He takes a drag from his ciggie and says, rather coldly, “So, you’re a voyeur now, are you?”

George’s heart leaps to his throat, “I wasn’t—”

Ringo, mercifully, cracks a smile. “It’s alright, Georgie, just messin’.”

George swallows. He’s got a hundred questions and not a single clue how he should voice any one of them, and Ringo’s just looking at him, calm as a summer sea.

He ventures, “So you’re…”

“Aye.”

“I had no idea.”

“You never asked.”

Smoke slides out from between his lips—a dragon’s breath. He gazes at George, pensive.

“Figure we might as well do this here, so. If you’ve got a problem with it, you ought to just say so now.”

George frowns deeply. He likes Ringo, sometimes even prefers his company over the smothering two-headed beast that is _John&Paul,_ and firmly dislikes the idea of squandering their friendship over whatever it was he liked to do between the sheets. He doesn’t care, not really.
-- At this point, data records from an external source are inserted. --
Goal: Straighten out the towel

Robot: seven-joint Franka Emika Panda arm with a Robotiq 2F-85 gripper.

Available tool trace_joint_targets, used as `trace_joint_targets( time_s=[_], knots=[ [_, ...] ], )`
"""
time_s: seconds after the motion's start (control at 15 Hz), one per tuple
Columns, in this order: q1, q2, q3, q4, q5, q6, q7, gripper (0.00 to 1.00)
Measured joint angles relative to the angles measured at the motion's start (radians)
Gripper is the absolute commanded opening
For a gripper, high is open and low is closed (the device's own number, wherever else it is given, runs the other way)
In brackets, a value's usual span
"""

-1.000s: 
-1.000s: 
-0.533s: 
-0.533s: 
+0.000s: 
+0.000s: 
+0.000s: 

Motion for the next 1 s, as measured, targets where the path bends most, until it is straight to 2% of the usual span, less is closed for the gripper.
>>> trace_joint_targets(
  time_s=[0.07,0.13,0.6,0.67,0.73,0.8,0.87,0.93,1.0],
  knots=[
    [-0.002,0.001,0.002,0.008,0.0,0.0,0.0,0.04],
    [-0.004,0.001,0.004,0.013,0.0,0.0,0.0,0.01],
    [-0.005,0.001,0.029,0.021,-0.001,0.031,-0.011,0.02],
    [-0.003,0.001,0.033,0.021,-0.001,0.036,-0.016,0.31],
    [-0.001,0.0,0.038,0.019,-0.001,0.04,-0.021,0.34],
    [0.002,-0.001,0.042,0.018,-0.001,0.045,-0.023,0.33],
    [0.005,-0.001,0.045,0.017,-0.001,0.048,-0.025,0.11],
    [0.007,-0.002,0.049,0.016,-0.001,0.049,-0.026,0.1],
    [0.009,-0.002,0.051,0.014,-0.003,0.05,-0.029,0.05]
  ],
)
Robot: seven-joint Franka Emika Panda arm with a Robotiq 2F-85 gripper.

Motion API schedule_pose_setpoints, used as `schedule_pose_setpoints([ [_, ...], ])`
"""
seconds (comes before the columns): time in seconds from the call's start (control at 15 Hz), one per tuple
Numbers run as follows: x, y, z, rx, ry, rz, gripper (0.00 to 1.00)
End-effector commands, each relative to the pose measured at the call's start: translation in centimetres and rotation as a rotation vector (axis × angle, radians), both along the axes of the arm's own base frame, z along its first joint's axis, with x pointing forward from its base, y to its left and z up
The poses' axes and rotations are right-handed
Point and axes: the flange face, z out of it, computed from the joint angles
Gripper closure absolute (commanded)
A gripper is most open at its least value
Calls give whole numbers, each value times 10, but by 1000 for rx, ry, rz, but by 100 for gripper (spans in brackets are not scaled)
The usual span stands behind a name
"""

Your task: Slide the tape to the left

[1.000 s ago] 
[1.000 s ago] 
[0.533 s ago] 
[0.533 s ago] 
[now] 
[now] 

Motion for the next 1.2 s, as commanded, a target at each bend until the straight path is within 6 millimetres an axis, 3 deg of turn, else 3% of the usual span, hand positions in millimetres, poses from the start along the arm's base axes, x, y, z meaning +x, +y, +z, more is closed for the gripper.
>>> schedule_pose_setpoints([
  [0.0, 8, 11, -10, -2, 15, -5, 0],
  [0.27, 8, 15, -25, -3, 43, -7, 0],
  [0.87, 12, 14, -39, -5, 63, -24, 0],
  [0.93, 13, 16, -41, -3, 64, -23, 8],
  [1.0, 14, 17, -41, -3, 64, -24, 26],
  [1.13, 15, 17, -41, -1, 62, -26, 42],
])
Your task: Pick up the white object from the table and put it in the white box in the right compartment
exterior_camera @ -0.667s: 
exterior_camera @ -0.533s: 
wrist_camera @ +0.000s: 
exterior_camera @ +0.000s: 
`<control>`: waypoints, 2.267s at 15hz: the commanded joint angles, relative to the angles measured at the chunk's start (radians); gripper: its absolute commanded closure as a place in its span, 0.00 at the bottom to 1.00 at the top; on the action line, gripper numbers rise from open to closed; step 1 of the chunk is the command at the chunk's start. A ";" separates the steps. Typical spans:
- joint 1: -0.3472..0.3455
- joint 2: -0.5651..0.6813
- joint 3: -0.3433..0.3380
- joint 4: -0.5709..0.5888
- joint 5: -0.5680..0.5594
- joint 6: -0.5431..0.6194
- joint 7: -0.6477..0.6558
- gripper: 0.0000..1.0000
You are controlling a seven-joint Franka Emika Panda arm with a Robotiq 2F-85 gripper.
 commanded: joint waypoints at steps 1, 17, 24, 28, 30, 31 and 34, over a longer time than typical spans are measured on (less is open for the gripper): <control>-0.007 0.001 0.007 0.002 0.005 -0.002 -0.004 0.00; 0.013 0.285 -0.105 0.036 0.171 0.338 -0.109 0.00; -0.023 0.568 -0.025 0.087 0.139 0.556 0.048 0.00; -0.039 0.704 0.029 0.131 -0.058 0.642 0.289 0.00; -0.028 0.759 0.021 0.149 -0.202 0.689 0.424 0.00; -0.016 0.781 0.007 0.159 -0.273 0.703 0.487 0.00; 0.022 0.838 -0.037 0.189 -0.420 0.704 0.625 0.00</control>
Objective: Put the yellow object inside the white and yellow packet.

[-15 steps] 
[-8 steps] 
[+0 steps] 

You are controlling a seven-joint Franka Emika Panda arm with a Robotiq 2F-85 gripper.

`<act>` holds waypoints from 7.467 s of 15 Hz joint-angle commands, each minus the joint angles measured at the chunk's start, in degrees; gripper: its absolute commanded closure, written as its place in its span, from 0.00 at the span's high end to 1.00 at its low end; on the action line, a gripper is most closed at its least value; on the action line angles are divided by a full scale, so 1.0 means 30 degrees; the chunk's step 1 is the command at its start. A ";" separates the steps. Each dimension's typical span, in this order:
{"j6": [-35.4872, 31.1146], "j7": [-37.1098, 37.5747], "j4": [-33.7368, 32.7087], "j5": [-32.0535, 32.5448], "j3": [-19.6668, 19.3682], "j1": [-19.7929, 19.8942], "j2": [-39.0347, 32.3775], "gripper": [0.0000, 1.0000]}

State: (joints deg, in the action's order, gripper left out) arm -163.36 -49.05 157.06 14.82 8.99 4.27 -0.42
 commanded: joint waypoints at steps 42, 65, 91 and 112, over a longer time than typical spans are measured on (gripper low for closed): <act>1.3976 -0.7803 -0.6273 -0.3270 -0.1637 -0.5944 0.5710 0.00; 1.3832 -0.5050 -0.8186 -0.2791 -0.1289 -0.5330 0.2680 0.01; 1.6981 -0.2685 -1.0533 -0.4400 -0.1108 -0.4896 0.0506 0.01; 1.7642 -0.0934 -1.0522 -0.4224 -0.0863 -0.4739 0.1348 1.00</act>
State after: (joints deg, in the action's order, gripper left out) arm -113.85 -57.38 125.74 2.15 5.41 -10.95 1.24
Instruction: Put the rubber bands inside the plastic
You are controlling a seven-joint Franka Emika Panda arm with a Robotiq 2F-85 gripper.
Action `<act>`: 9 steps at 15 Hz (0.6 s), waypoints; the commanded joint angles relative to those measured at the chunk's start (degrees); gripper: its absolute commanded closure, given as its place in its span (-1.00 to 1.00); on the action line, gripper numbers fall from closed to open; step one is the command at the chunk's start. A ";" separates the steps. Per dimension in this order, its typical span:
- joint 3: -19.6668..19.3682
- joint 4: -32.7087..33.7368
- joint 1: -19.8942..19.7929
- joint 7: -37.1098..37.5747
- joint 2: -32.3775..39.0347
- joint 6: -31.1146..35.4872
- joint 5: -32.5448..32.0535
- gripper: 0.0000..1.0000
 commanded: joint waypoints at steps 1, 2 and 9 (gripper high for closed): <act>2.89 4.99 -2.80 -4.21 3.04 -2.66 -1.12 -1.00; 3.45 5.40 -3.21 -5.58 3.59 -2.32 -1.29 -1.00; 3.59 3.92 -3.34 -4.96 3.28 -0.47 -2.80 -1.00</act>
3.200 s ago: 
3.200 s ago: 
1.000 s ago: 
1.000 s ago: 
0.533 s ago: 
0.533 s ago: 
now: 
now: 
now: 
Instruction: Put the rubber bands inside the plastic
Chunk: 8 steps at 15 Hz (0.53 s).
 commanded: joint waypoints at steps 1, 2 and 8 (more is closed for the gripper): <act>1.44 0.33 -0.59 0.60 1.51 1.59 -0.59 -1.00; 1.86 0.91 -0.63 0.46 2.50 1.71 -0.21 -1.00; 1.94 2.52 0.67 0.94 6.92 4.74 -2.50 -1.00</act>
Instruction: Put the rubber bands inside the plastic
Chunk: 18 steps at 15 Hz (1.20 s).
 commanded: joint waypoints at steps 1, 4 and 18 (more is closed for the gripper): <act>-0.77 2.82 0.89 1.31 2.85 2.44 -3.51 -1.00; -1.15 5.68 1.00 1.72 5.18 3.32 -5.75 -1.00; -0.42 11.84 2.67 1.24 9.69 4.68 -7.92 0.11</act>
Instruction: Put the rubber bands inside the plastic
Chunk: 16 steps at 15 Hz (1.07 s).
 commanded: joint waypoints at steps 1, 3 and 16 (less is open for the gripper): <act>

“No, nothin’ like that,” he assures him in great faith, “Doesn’t bother me. You’re still a mate. S’just unexpected, is all.”

“Well, you walkin’ in on me buggerin’ that lad into next week was unexpected too, so I reckon we’re even.”

The sudden vulgarity startles George quite profoundly—his deer-in-the-headlights impression must amuse Ringo, who lets out a resonant cackle.

“Sod _off,_” George scoffs, offering an odd bark of laughter himself at the absurdity of it all. He can’t wait to wake up in the morning and pretend none of this ever happened. 

“At least help me find the loo, would you,” George says, “S’what I came up here for in the first place.”

Ringo smiles prettily and pats his shoulder, leading him along. “This way, lad.”

George lets himself be guided, in a strange state of relief, and somehow fools himself into thinking nothing has changed.

* * *

The next time he sees Ringo is a late afternoon downstairs at the Kaiserkeller. The club is empty, only hours away from opening its doors for the nightcrawlers of the Reeperbahn, and he’s pounding skillfully away at the drum set onstage, marking his way through an improvised fill.

George makes his presence known with a low whistle. He offers a small wave as Ringo looks up, grinning. “Hey, Georgie.”

“Where’s the rest of your merry band?” George asks, stepping up onto the stage. He looks around halfheartedly for any stray Hurricanes, hoping quietly that he doesn’t find any—they’re good lads, but Ringo’s the best of them, George thinks.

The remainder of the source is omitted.